The traditional parties of government in the Republic had better brace themselves, because Sinn Féin is coming after them in earnest, buoyed up by its election success in Northern Ireland and the huge propaganda victory of Martin McGuinness's funeral.
Sinn Féin's decision to torpedo the Assembly talks belies all the fine words at the McGuinness funeral about the acceptance of compromise as the only basis for a political settlement in Northern Ireland.
The sudden decision to walk away from the talks raises serious questions about whether the party really wants to resurrect the powersharing institutions established by the Belfast Agreement or whether it is now completely focused on achieving power south of the Border.
The next few weeks will tell if Sinn Féin is simply engaged in another bout of political gamesmanship, aimed at pushing the Irish and British governments and all of the other Northern parties into making concessions, or whether it represents a more fundamental shift in strategy.
United Ireland
The signs are that the primary focus of Sinn Féin at this stage is not the governance of Northern Ireland but the pursuit of its long-term goal of a united Ireland to which the Belfast Agreement was always regarded as a mere stepping stone.
The Brexit vote has raised fundamental questions about the future of the United Kingdom and Gerry Adams has been quick to try and exploit the uncertainty as a means of putting the united Ireland campaign centre stage.
Adams has kept aloof from the political compromises required by power-sharing in the North, preferring instead the luxury of the Opposition benches in the Dáil where he is free to rail against the Government on almost every conceivable issue.
Unlike the Trotskyist TDs, who are unconstrained by any sense of responsibility to the State, Sinn Féin endures occasional embarrassment in the Dáil when Government or Fianna Fáil politicians point to the fact that the party follows policies in the North which fly in the face of the positions it takes in the Republic.
If the government in Westminster is forced to take over the running of the North, Sinn Féin will be in the more comfortable position of being able to blame the British for the shortcomings of life there on the same basis as it denounces the Government in Dublin.
An all-Ireland populist campaigning stance would give the party an open field in which to pursue power in the Republic as a serious advance along the road to a united Ireland.
The downside of this for Sinn Féin would be that the financial largesse provided by the British government to the party in the North, as well as the extensive opportunities for patronage that go with power in Stormont, would undoubtedly come to an end.
Propaganda boost
It won’t become clear for a few weeks what road the party is taking but the McGuinness funeral has given it a vital propaganda boost at a crucial stage in its united Ireland campaign.

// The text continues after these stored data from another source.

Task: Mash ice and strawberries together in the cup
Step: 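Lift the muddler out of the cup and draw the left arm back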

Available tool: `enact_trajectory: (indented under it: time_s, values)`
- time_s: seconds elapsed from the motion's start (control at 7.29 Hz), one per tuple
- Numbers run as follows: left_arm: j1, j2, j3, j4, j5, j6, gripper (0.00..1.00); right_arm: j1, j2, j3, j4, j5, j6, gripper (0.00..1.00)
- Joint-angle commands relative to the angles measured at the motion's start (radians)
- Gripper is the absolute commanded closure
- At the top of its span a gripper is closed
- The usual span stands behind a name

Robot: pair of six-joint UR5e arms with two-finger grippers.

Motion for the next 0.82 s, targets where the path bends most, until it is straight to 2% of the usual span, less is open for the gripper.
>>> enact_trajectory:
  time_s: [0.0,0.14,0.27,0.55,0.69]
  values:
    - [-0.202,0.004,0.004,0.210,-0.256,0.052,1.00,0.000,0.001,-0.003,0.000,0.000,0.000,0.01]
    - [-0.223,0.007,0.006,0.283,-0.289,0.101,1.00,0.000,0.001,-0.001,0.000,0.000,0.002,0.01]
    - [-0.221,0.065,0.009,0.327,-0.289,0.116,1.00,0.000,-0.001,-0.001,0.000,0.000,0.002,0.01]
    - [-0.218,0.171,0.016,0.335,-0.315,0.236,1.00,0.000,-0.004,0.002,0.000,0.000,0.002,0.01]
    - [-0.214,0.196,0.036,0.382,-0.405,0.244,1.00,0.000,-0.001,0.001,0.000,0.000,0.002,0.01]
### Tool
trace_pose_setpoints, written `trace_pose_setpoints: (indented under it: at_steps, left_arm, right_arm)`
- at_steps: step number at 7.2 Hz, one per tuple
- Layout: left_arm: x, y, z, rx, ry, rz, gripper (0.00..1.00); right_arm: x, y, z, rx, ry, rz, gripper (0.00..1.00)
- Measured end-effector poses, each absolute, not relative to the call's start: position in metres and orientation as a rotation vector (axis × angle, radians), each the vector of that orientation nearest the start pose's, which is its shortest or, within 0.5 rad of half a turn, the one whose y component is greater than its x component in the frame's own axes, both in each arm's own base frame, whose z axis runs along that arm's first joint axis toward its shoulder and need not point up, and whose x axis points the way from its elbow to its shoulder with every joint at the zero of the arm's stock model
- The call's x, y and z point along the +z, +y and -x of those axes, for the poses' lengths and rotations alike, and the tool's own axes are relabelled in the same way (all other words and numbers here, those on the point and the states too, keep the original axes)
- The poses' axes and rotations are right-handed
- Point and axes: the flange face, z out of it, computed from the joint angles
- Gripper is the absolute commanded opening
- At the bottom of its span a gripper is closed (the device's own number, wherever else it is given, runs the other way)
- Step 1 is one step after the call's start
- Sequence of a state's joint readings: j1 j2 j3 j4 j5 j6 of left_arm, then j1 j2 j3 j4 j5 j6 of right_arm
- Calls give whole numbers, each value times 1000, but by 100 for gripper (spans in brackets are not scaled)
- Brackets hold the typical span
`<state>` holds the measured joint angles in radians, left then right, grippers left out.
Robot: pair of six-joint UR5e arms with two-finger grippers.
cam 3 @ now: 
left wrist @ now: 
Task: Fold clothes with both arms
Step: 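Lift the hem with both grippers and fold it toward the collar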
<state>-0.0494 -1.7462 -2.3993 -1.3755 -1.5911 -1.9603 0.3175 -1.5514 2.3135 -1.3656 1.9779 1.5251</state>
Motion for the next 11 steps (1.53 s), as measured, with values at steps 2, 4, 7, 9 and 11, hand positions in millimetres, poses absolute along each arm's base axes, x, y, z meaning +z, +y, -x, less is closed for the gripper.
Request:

The focus of the funeral coverage was on the later phase of the late deputy first minister’s career when he embraced the politics of compromise and did his best to make Northern Ireland work.
"I fought. I made peace. I made politics," was how former US president Bill Clinton portrayed McGuinness's life.
Yet than neat summary glamorised a multitude of sins. For a start it did not spell out what fighting actually meant. The car bombs, the kidnappings, the shooting of “informers” was a savage business.
The campaign in Derry was epitomised in 1990 by the murder of Patsy Gillespie, who was strapped to a bomb and forced to drive his van to an army checkpoint, where the bomb was detonated by remote control, killing him and five soldiers.
The great Irish writer Benedict Kiely anticipated that horrific event in his wonderful 1977 novel Proxopera. That humane book should be required reading for all secondary-school children on the island of Ireland to acquaint them with the brutal reality of the Provisional IRA terror campaign.
The orations at the McGuinness funeral were part of an ongoing project to rewrite the history of the Troubles in a way that justifies the campaign of murder to the present generation and future generations. That narrative is already taking hold and will become pervasive unless it is challenged at every turn.
The real heroes of the Troubles were politicians such as John Hume and Seamus Mallon who never engaged in or supported violence and who delivered the Sunningdale Agreement of 1974, which had all the essential ingredients of the Belfast Agreement.
If Sinn Féin makes it clear in the next few weeks that it is not prepared to engage with the institutions established in 1998 the Government in Dublin will need to take a long, hard look at the strategy it has been following for more than two decades.
That strategy involved giving aid and support to Sinn Féin at every stage in the tortuous negotiations that resulted in the Belfast Agreement and its successors. If the party now effectively abandons the agreement a serious rethink of that approach will be will required.